I bring up this subject because no matter how you defined television previously, your definition may very well have changed after the events of Sept. 11. Great tragedies have a way of shuffling the technology cards. I’d argue that before the World Trade Center saga has fully played out, we’ll all significantly widen our scope of what constitutes what we now define as "television."

In the hours following the attacks in New York and Washington, D.C., electronic images from nearly every kind of device became television. It didn’t matter whether the pictures began with a fuzzy security camera, satellite video telephone, home video camcorder or cheap digital pocket camera. If the images told a compelling story, they were seamlessly integrated into the mosaic of television coverage.

NEW MEDIA

Most of us didn’t watch television over the air. More got their TV news fix on cable, satellite and through streaming media on Internet outlets. The big media company brands were consistent, but the delivery methods weren’t. Set-top boxes, satellite receivers and PCs connected to broadband pipes have replaced rooftop antennas from Radio Shack.

The tired old term broadcast quality was again rendered irrelevant. We placed far more value on how quickly our images were delivered than on their clarity. Our demand for instant information challenged the inherent restrictions of the conventional tools of television broadcasting.

Crude, jerky pictures via a satellite video telephone from key locations were better than no pictures at all. CNN, a news organization that has portable videophones in most of its 30 foreign bureaus, successfully used the devices to report from Afghanistan. Other networks were quickly purchasing the phones for anticipated war coverage.

Battery-operated satellite phones, which are simple to use and cost about $20,000 each, allow low-resolution video to be transmitted from nearly anywhere without costly large-scale uplink equipment. After Sept. 11, they became TV technology.

New York still photographer Evan Fairbanks also got a swift kick onto national broadcast television on Sept. 11. Working on a small format DV video project for a local church near the World Trade Center at the time of attack, Fairbanks pointed his DV camcorder at the Trade Center just before the second aircraft struck.

His images of the plane’s approach, collision and resulting explosion were remarkable – among the most revealing shot that day. His video was quickly broadcast to millions of homes on ABC and a compelling sequence of still images from that video are being marketed by a photo agency to publications around the world. Before it’s all over, Fairbanks may have a million-dollar image.

Yet, the young photographer wasn’t totally pleased with his quick immersion into the world of video. He forgot to slide a switch to activate the on-camera microphone and thus had no sound of the explosion. "That will bother me for the rest of my life," he said, perhaps realizing the odds are that he will never again create images equal to those he made on the morning of Sept. 11.

A NEW WAY OF BEING THERE

Grounded airplanes in the days after the attack also signaled a boost in videoconferencing activity throughout the United States. Share prices of Polycom, Webex and Picturetel got a boost as businesses purchased conferencing systems costing from $5,000 to $15,000. If what’s now being billed as "teletechnology" takes off in the corporate world, it’s not a big leap to assume these new images will eventually find their way into the broadcast news milieu.

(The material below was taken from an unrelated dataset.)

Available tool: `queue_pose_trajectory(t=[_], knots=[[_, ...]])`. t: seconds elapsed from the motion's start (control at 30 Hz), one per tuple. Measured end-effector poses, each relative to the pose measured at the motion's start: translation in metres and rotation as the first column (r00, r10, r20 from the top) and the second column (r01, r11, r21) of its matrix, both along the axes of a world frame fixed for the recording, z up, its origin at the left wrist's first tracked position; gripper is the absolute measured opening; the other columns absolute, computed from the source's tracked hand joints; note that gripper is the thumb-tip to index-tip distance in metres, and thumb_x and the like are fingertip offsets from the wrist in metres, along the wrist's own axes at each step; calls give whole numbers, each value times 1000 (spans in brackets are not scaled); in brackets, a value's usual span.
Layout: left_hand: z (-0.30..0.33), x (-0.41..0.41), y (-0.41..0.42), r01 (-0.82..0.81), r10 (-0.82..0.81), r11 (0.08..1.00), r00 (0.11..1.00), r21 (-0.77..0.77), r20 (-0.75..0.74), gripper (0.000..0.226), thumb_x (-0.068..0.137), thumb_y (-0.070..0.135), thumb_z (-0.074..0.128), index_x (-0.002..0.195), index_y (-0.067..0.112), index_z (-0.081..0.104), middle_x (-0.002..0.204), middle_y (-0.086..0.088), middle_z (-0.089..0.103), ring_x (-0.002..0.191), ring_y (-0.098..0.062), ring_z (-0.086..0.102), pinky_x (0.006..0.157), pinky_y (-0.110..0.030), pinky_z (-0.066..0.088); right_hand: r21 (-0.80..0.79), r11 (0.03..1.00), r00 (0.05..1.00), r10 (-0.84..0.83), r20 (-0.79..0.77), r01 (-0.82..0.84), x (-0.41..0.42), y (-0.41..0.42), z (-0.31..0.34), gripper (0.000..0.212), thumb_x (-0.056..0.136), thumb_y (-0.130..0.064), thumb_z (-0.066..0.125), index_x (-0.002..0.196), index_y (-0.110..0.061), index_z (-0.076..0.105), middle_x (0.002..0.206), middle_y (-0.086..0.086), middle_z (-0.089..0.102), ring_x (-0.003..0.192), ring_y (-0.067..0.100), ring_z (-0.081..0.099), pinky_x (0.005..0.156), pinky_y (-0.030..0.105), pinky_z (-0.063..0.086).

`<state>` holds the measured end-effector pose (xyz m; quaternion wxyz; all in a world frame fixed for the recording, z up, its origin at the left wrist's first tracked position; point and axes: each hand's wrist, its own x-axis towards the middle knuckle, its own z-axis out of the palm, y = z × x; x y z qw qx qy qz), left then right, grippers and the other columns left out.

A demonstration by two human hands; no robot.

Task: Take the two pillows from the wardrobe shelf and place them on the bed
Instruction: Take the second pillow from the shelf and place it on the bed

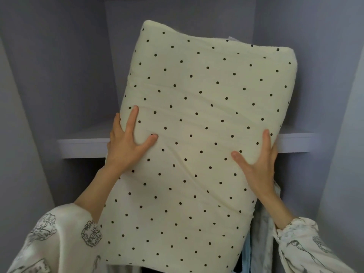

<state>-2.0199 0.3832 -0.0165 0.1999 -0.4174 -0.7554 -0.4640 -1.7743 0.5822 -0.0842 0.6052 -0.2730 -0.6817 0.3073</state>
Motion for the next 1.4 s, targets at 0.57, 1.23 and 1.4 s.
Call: queue_pose_trajectory(t=[0.57, 1.23, 1.4], knots=[[-11, -10, -37, 243, -232, 968, 962, -62, 145, 104, 45, 82, 63, 124, 74, -3, 142, -7, 24, 128, -30, 32, 95, -45, 31, -68, 998, 999, 10, 39, -7, 16, -28, -9, 100, 61, -50, 78, 131, -66, 9, 122, -10, 28, 109, 5, 34, 94, 27, 26], [-101, 197, -187, -120, 147, 988, 924, -99, 352, 101, 45, 71, 71, 117, 79, 2, 132, -7, 30, 112, -25, 38, 90, -40, 35, -202, 884, 877, 453, 157, -421, 136, -107, -69, 97, 52, -63, 75, 124, -74, 11, 129, -16, 25, 118, -1, 32, 96, 24, 25], [-126, 261, -244, -218, 245, 969, 885, -113, 397, 98, 47, 73, 69, 121, 77, 3, 120, -1, 31, 101, -22, 40, 90, -47, 44, -265, 800, 777, 593, 209, -539, 167, -139, -83, 96, 53, -61, 77, 124, -73, 13, 141, -11, 26, 129, 4, 29, 99, 28, 28]])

Dow Chemical is a company that saw a big surge in usage of its 120 videoconferencing systems after the World Trade Center explosion. "This is one of those catastrophic events that will change the standard operating procedure," Chris Duncan, Dow's global leader of e-communication technology, told the New York Times. "Your human nature is going to say, `Is there any other way I can do this without going on a plane?' And once people are forced into using these tools because there's no other way, I think the comfort level will go up."

Comfort level may well be the operative phrase in how fast non-broadcast video blends with broadcast television. When our every move is monitored by security cameras and our business is routinely conducted through videoconferencing systems, it’s natural that we won’t think twice when these same images become integrated with the programming we see on TV.